# What you are asked to do
Among the lines of the listing below, retype exactly those from the one containing "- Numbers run" through the one containing "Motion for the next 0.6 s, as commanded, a", both included. Do not include pictures.

# Data shown
╔══

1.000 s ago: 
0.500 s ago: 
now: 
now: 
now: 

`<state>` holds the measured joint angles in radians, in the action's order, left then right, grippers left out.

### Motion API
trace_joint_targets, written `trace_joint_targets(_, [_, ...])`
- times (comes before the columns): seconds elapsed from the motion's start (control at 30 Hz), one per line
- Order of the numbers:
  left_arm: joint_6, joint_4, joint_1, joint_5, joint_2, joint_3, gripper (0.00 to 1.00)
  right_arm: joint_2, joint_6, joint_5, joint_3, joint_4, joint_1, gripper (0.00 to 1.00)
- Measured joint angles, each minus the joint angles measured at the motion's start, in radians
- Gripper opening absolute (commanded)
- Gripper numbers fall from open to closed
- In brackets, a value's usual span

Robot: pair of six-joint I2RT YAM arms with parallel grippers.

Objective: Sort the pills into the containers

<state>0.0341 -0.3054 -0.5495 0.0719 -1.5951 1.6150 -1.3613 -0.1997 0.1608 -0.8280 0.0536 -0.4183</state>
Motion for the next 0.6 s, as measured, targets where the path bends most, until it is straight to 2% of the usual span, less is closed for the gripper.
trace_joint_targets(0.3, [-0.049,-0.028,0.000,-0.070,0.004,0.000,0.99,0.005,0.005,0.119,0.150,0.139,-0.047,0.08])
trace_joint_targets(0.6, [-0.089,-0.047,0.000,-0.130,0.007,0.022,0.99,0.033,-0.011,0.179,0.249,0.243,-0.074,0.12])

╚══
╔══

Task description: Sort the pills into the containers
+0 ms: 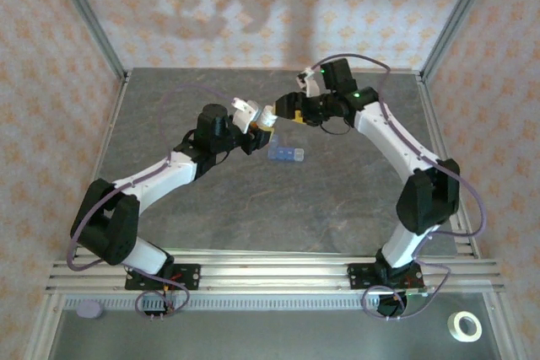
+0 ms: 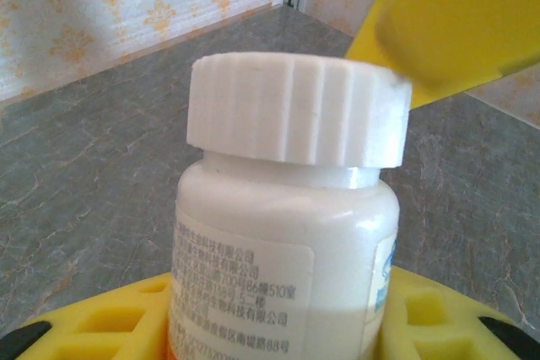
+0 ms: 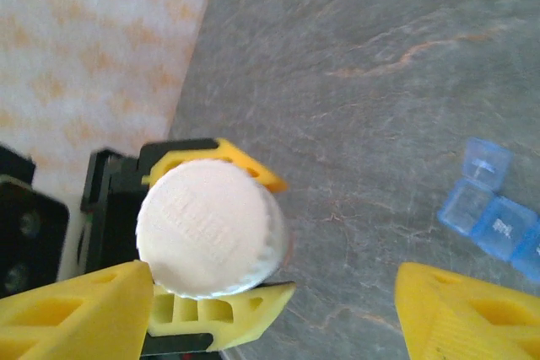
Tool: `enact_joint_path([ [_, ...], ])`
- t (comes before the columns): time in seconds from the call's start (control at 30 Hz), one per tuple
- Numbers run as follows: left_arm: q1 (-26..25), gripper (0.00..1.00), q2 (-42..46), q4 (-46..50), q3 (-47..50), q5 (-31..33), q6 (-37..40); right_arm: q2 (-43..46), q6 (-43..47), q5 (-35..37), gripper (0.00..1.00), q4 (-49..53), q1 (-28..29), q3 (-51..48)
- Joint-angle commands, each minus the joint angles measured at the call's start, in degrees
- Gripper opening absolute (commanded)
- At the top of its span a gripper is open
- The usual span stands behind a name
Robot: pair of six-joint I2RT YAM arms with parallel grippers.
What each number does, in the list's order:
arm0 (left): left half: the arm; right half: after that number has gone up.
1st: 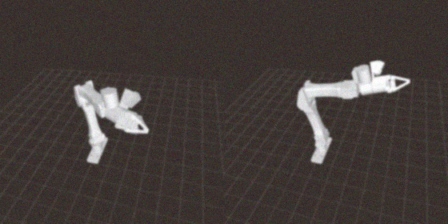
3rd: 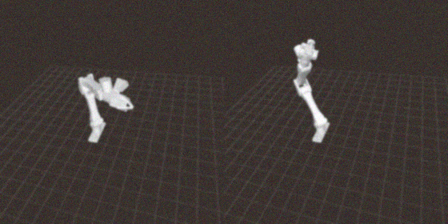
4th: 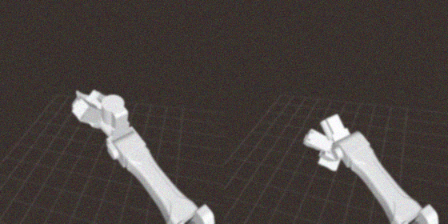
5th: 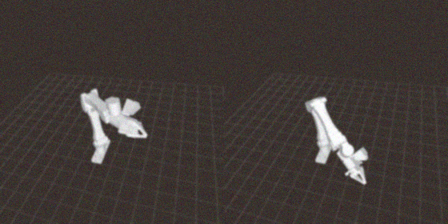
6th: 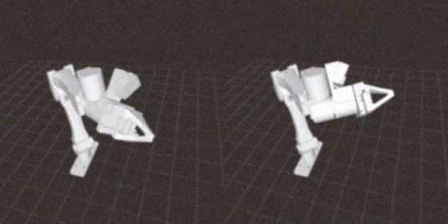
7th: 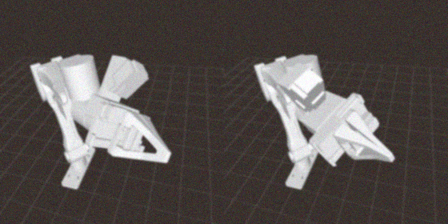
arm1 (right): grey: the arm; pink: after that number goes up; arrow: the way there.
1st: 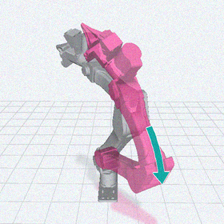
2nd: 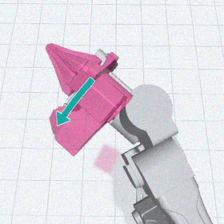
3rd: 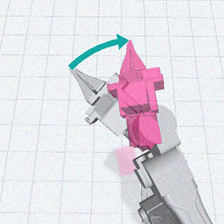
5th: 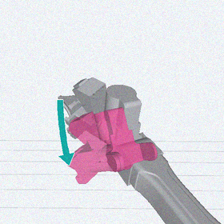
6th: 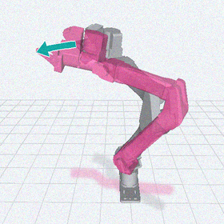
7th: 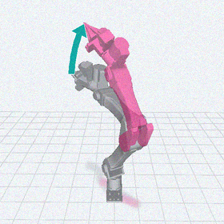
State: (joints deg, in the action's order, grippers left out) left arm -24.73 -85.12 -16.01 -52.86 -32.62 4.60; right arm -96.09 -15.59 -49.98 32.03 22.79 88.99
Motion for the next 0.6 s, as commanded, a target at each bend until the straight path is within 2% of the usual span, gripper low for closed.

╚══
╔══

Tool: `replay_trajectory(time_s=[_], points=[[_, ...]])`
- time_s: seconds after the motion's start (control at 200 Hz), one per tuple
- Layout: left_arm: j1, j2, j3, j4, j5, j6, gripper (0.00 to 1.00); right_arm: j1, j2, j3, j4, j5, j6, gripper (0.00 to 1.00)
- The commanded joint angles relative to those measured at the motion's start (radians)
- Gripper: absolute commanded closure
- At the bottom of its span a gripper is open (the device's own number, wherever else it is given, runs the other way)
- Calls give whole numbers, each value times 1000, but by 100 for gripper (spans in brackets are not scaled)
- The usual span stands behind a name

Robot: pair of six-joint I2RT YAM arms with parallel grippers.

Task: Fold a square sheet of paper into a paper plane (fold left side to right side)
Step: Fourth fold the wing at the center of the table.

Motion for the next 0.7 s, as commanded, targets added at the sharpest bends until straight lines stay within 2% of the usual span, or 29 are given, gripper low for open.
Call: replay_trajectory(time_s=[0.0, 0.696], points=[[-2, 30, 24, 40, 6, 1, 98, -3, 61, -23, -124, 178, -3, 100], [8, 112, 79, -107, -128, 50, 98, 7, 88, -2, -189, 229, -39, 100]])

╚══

# Solution for this problem
- Numbers run as follows: left_arm: q1 (-26..25), gripper (0.00..1.00), q2 (-42..46), q4 (-46..50), q3 (-47..50), q5 (-31..33), q6 (-37..40); right_arm: q2 (-43..46), q6 (-43..47), q5 (-35..37), gripper (0.00..1.00), q4 (-49..53), q1 (-28..29), q3 (-51..48)
- Joint-angle commands, each minus the joint angles measured at the call's start, in degrees
- Gripper opening absolute (commanded)
- At the top of its span a gripper is open
- The usual span stands behind a name
Robot: pair of six-joint I2RT YAM arms with parallel grippers.
What each number does, in the list's order:
arm0 (left): left half: the arm; right half: after that number has gone up.
1st: 
3rd: 
4th: 
5th: 
6th: 
7th: 
arm1 (right): grey: the arm; pink: after that number goes up; arrow: the way there.
1st: 
2nd: 
3rd: 
5th: 
6th: 
7th: 
State: (joints deg, in the action's order, grippers left out) left arm -24.73 -85.12 -16.01 -52.86 -32.62 4.60; right arm -96.09 -15.59 -49.98 32.03 22.79 88.99
Motion for the next 0.6 s, as commanded, a target at each bend until the straight path is within 2% of the usual span, gripper low for closed.

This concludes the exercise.